Marijke in 1975
Gisteren is dan eindelijk de scootmobiel opgehaald. Vorige week zou het al gebeuren, maar ik was steeds van huis. De man van het Hulpmiddelen Centrum had hem begin mei ook komen brengen. Hij herinnerde zich Marijke nog en reageerde geschokt. Ik heb de oprij-plaat voor de drempel van de buitendeur ook maar aan hem meegegeven.
Het uitrijden van de scootmobiel was elke dag een vast ritueel. Ik zette de plaat op de drempel, knoopte de deur vast met een touwtje en reed het gevaarte achteruit over het tuinpad naar buiten toe. Dan kwam Marijke naar buiten en tenslotte ikzelf maar nu met de fiets.

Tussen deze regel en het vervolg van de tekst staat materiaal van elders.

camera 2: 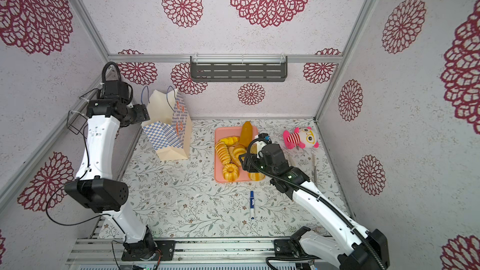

De dag heeft nu geen vaste patronen meer. Langzaam begin ik weer wat te lezen. Ik heb het boek weer opgepakt waarin ik vier weken geleden was blijven steken. De afgelopen tijd lukte het niet om mijn aandacht erbij te houden. De zinnen kon ik wel lezen, maar het leek of ze niet meer aan elkaar vast gingen kleven om een verhaal te vormen. De taal leek te verbrokkelen. Het gevoel was er uit weg.
Die onmacht om te lezen herinner ik mij alleen uit een periode in mijn leven dat ik depressief was. Ook toen lukte het niet. Het is dan ook of niets zich vasthecht in je hoofd. Je gedachten blijven ronddrijven als goudvissen in een kom. En vreemd genoeg wil je dat ook zo. Binnen zitten. Niet weggaan. Alles moet blijven zoals het was.
Opeens herinner ik mij dat Marijke ooit een klein gedicht heeft geschreven. Poëzie was niet echt haar ding. Gekscherend zei ze wel eens dat haar poëtische gave in de knop gebroken was. Haar creatieve talent droogde op toen ik in haar leven verscheen. Geheel onwaar is dat niet. Helemaal waar ook niet.
Voortaan werd ik – en uiteindelijk het gezin – haar kunstwerk. Erg feministisch klinkt dat niet. Maar Marijke, die ooit actief lid was van de Rooie Vrouwen, was veel meer dan een feministe. Zij heeft mij gemaakt tot wie ik ben.
Dat gedichtje van haar ging als volgt:
Ik zit alleen bij het raam,
kijk naar het vallen van regendruppels
en zie dat zij met talrijken zijn.
Eigenlijk best mooi. Misschien moet ik ook maar weer eens gaan dichten.